POSTBELLUM – Il Valore e la Fortuna (1^ parte) – Renato Padoan

Una guerra è innanzitutto costituita, ora come per il passato, dai morti e dai sopravvissuti alla stessa. Ci si dovrà interrogare pertanto sulla qualità dei sopravvissuti , chi sono e quanti sono, e rendere onore ai morti semplicemente.

Che cosa distingue i sopravvissuti dai morti?

Banalmente per ora il fatto che non sono ancora morti ma che morranno comunque ma non di guerra.

Occorrerà distinguere ancora le guerre del passato da quelle del presente e da quelle future per distinguere i sopravvissuti ed i morti per ora a causa delle stesse e ciò lo si farà perché è dato riscontrare delle differenze notevoli.

Una di queste differenze è la percentuale relativa di morti civili e danneggiati come i mutilati e gli impoveriti che si dovranno distinguere dai veri e propri combattenti .

Le guerre moderne si fanno notare per un numero relativo esorbitante di morti civili non direttamente combattenti. Questa constatazione concerne sopratutto le due ultime guerre mondiale e potrebbe riferirsi ad una eventuale guerra atomica.

Vi è ancora una differenza notevole tra le guerre del passato remoto e quelle del presente che è dato dalla pratica venuta meno della schiavitù.

Le guerre moderne infatti si pongono il problema di che cosa farsene di un nemico vinto ed espropriato che non serve veramente al vincitore.

Che farsene di un sovrappiù di nemici superstiti?

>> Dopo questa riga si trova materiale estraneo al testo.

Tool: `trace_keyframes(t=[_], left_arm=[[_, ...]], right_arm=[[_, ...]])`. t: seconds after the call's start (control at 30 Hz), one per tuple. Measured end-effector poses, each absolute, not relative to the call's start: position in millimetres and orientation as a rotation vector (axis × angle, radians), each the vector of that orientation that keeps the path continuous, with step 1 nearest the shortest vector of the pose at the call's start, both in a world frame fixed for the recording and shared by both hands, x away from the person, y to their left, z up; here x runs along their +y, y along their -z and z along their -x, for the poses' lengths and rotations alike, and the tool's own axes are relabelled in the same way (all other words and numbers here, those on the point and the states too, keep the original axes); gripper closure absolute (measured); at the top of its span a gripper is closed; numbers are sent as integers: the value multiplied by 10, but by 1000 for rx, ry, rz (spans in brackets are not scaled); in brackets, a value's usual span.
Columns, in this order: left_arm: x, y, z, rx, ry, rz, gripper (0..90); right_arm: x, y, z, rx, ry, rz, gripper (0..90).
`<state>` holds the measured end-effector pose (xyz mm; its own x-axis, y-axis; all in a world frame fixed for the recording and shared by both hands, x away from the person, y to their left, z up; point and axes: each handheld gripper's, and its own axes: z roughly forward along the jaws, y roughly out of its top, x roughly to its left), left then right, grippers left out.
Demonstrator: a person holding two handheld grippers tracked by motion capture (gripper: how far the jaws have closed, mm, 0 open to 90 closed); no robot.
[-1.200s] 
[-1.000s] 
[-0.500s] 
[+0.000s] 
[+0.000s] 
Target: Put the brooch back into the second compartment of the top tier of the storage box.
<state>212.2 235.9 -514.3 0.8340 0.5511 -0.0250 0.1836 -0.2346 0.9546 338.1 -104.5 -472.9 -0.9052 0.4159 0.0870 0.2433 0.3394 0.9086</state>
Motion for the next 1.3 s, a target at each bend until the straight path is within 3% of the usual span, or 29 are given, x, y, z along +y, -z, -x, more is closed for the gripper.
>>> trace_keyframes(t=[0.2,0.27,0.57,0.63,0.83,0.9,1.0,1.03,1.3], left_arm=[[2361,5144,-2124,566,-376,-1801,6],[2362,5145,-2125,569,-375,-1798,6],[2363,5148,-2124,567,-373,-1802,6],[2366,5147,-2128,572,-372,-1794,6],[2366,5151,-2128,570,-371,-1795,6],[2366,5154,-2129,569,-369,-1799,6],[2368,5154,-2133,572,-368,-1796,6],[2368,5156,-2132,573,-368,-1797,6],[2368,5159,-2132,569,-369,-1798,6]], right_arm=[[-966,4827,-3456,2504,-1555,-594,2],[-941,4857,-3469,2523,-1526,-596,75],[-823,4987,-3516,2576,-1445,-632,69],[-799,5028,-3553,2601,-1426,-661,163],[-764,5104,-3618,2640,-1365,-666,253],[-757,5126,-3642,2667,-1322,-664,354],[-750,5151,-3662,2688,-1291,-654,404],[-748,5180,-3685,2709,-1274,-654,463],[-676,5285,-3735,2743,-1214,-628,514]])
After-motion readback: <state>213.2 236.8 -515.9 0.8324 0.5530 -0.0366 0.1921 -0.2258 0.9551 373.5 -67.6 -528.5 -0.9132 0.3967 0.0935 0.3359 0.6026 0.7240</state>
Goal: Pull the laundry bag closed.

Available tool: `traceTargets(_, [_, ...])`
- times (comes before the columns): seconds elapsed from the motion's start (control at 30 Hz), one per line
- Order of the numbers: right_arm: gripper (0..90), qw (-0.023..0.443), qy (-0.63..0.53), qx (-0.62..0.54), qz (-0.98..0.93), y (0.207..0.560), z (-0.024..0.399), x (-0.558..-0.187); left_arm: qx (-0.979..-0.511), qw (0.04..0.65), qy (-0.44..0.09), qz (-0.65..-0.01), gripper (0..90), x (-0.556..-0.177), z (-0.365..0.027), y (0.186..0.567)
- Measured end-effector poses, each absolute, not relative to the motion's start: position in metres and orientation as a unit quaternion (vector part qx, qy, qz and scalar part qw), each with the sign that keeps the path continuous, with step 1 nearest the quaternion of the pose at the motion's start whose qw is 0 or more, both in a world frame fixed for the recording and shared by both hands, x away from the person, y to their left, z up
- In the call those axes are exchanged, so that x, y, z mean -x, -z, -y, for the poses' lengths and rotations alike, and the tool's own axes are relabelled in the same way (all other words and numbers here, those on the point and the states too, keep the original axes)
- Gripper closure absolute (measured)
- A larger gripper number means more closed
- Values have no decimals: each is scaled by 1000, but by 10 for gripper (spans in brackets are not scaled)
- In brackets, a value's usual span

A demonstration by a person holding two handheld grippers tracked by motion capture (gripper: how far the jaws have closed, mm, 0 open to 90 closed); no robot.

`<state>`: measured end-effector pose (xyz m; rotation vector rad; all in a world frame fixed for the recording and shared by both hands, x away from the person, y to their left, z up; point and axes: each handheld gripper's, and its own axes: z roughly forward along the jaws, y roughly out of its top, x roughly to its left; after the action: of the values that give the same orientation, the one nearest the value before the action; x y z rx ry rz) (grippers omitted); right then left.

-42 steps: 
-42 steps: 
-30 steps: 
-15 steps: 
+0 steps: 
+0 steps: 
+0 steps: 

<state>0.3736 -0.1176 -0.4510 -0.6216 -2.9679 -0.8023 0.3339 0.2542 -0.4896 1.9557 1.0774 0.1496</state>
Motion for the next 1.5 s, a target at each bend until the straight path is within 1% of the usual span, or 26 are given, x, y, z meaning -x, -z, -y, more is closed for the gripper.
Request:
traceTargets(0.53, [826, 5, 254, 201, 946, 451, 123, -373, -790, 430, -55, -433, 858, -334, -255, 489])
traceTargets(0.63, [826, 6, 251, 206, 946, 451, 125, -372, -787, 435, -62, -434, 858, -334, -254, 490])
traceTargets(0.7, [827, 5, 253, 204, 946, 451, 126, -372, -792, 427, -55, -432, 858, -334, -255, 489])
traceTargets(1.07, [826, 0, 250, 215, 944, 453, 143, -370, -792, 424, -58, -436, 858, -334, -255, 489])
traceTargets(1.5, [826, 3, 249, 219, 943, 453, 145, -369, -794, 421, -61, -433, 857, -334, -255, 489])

Concluso lo stupro di guerra si porrà il problema di come armonizzare od integrare gli eventuali generati insieme alle loro madri e che farne, il che costituisce un problema per una guerra che s’inizia sempre come risoluzione di problemi e non come generatrice di problemi oltre quelli che già diedero origine alla contesa.

I morti di una guerra, invece di coloro che sono sopravvissuti, perdenti o vincitori che siano, non costituiscono veramente un problema, né ora né per il passato, ma piuttosto la soluzione definitiva di un problema!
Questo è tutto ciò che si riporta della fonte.